En el muro de Berlín. La ciudad secuestrada (1961-1989)

La escena del crimen

Del Muro de Berlín se recuerda, sobre todo, el día de su final, cuando miles de alemanes orientales pasaron a Berlín-Oeste y fueron recibidos por sus vecinos con un júbilo inenarrable, gritos, caos de bocinas y cerveza a raudales. El mundo entero se estremeció de alegría, contagiado por el entusiasmo de los ciudadanos que habían recobrado su libertad. Solo agriaron el gesto los verdugos, los carceleros y quienes hasta entonces les habían sostenido el tinglado moral, porque no hay una sola dictadura que no aguante sin doctos que la justifiquen.

A la caída del Muro le siguió el desplome de la Unión Soviética. Julio Anguita, entonces secretario general del PCE (Partido Comunista de España), tapó el fracaso del comunismo con una melodramática amenaza: “Se acordarán, porque el Muro se ha caído para todos”. Venía a decir que los países occidentales no serían capaces de absorber “a los miles de emigrantes que llegan seducidos por la imagen que presenta el capitalismo”. De hacerle caso, habríamos de entender que los países comunistas le habían hecho un gran favor a Occidente esclavizando a sus propios ciudadanos.

El final del Muro auguraba que desaparecieran entre sus ruinas este tipo de individuos deseosos de opresiones, y durante un tiempo quedaron relegados a posiciones segundonas, a representar el papel de cenizos malcarados en un mundo que parecía haberse sacudido de encima un totalitarismo que ya solo aguantaba en exóticas dictaduras, como la china o la cubana. Mientras tanto, el Muro quedó congelado en el imaginario colectivo como el estado de felicidad que siguió a su caída. Se abrió un tiempo de esperanza, y la bibliografía que se acumula sobre la siniestra frontera de acero y hormigón de Berlín versa, en su mayor parte, sobre ese capítulo final y los posibles cambios que su desaparición provocarían en la geopolítica mundial. Con el tiempo, el Muro dejó de ser la imagen de la tiranía de la RDA (República Democrática Alemana) para convertirse en el símbolo de las nuevas fronteras que se han seguido levantando por todo el planeta.

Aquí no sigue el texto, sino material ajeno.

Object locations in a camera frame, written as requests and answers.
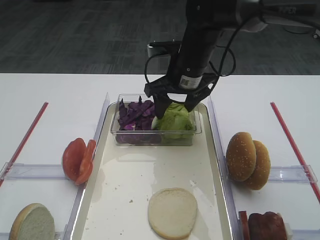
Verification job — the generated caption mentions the rear sesame bun top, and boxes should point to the rear sesame bun top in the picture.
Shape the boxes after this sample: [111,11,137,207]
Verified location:
[243,140,271,191]

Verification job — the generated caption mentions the cream metal tray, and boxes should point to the cream metal tray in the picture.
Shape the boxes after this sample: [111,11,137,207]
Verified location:
[72,103,233,240]

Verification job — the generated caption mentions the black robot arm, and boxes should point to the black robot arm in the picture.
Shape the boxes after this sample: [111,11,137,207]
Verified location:
[144,0,320,119]

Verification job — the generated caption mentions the purple cabbage pieces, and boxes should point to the purple cabbage pieces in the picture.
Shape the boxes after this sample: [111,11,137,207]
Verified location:
[117,96,156,131]

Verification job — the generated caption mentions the clear plastic salad box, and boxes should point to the clear plastic salad box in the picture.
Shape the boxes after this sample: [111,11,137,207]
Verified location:
[110,94,202,146]

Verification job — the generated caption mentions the inner tomato slice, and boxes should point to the inner tomato slice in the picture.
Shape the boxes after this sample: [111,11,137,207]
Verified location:
[75,139,96,185]

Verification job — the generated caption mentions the right red rail strip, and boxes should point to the right red rail strip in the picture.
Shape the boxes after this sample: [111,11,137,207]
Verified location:
[270,102,320,202]

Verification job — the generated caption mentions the dark meat patty stack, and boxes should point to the dark meat patty stack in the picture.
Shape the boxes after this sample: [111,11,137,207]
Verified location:
[248,211,288,240]

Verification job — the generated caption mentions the left red rail strip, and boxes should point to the left red rail strip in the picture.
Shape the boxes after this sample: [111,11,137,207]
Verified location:
[0,102,49,186]

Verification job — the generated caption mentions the clear rail behind bun half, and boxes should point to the clear rail behind bun half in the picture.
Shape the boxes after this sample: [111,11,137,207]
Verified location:
[54,231,65,240]

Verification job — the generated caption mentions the bun bottom on tray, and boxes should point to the bun bottom on tray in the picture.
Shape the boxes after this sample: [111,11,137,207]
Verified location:
[147,187,198,240]

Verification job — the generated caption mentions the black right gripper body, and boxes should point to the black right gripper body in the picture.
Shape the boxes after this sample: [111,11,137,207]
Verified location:
[144,73,219,102]

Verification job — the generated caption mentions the front sesame bun top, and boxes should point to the front sesame bun top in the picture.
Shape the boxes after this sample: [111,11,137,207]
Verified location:
[226,132,257,182]

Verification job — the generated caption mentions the clear rail behind tomato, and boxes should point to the clear rail behind tomato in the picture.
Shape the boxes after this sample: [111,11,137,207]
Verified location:
[0,162,67,180]

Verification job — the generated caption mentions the red rail strip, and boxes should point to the red rail strip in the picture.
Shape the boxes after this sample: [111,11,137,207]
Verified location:
[0,102,49,186]
[270,102,320,202]

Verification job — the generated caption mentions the white pusher block patties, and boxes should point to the white pusher block patties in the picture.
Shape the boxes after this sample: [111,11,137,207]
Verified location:
[284,222,293,240]

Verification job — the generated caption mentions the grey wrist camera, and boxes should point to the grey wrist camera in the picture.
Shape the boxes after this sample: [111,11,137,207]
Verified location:
[147,39,182,58]

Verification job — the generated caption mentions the green lettuce pile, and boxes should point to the green lettuce pile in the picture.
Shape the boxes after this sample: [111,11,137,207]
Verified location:
[151,102,195,145]

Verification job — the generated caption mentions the clear rail behind patties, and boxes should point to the clear rail behind patties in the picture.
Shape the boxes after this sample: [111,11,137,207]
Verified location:
[292,229,320,240]

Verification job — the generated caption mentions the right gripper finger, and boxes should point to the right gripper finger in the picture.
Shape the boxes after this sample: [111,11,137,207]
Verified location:
[152,94,171,119]
[184,94,200,112]

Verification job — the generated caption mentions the tomato slice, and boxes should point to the tomato slice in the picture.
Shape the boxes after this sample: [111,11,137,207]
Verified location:
[75,139,96,185]
[62,138,86,182]

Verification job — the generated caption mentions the right long clear rail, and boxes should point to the right long clear rail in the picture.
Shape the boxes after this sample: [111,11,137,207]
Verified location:
[208,96,243,240]

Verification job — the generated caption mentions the outer tomato slice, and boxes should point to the outer tomato slice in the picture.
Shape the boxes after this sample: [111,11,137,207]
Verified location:
[62,138,86,182]

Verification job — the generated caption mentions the clear rail behind sesame buns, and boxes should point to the clear rail behind sesame buns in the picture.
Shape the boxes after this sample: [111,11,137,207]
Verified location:
[268,165,318,184]

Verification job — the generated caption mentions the red sausage slice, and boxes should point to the red sausage slice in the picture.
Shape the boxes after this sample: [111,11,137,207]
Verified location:
[238,211,250,240]

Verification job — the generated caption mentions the sesame bun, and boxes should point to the sesame bun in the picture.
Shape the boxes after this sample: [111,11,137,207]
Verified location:
[226,132,257,182]
[243,140,271,191]

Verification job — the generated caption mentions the upright bun half left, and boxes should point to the upright bun half left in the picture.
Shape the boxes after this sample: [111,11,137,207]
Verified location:
[8,203,56,240]

Este libro pretende disipar esas brumas alegóricas y devolver al Muro de Berlín su esencia real, la de escenario del crimen comunista, algo que conviene recuperar en estos tiempos de resurrecciones ideológicas en los que se pretende caramelizar el comunismo para ofrecerlo como una golosina redentora.

El Muro se levantó para impedir la fuga de los miles de alemanes que cruzaban a diario la frontera para abandonar un país que solo les ofrecía la libertad de empobrecerse. Todo lo demás estaba prohibido: la propiedad privada, el tránsito, el pensamiento, las propias ideas. Para explicar esta avalancha migratoria en este libro se recurre a un personaje muy especial, periodista, escritor y sobre todo aventurero: Jan Valtin, el autor de La noche quedó atrás, su autobiografía como renegado del comunismo. Los últimos reportajes que escribió antes de su prematura muerte los dedicó a los fugitivos de los territorios de ocupación soviética en suelo alemán.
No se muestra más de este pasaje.